### TASK:
The expected answer is every line of the material that contains the word "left".

### THE DATA:

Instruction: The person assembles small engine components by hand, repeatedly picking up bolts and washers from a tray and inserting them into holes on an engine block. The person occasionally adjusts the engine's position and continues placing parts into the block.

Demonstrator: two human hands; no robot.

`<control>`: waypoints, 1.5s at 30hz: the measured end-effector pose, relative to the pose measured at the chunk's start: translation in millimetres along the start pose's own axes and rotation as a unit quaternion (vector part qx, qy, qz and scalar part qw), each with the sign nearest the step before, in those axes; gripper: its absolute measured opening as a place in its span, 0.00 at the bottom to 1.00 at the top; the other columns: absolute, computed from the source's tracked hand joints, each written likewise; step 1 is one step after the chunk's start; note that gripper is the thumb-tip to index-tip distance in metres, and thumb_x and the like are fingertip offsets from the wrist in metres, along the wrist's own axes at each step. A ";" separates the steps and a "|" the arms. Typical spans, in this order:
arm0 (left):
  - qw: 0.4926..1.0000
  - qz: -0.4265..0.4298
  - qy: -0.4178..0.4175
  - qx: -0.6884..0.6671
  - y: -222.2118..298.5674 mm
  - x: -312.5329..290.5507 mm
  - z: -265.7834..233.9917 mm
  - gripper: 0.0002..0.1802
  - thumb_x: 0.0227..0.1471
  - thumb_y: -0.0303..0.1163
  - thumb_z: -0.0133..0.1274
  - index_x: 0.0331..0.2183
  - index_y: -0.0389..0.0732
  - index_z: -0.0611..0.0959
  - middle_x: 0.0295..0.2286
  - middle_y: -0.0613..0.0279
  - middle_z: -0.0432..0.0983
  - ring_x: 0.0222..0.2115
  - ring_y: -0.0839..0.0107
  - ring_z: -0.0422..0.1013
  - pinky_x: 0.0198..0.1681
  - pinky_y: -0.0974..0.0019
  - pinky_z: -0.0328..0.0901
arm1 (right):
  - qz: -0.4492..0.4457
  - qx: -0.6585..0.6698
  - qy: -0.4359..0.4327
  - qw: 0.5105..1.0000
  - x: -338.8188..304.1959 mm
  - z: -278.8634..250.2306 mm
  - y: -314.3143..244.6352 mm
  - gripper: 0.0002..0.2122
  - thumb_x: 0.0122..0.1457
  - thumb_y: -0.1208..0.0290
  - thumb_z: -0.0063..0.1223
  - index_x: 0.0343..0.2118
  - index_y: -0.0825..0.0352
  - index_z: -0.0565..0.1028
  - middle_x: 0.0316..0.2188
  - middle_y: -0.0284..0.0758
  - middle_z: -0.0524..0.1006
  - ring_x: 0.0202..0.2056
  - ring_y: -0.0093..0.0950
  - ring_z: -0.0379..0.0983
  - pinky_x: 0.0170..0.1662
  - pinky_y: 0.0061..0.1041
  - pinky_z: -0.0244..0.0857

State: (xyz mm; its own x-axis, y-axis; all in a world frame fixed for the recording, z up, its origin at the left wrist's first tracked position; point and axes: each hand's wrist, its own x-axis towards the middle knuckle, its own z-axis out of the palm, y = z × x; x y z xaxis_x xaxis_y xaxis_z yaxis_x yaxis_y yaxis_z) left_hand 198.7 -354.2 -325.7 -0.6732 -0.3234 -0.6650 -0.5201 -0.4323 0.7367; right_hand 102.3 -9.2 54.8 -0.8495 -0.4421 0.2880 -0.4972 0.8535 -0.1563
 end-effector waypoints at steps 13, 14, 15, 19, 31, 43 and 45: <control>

### OUTPUT OF THE TASK:
arm0 (left):
State: (xyz mm; its own x-axis, y-axis; all in a world frame fixed for the recording, z up, its origin at the left wrist's first tracked position; point and axes: each hand's wrist, its own x-axis towards the middle knuckle, its own z-axis out of the palm, y = z × x; x y z xaxis_x xaxis_y xaxis_z yaxis_x yaxis_y yaxis_z) left_hand 198.7 -354.2 -325.7 -0.6732 -0.3234 -0.6650 -0.5201 -0.4323 0.7367; right_hand 102.3 -9.2 54.8 -0.8495 -0.4421 0.2880 -0.4972 0.8535 -0.1563

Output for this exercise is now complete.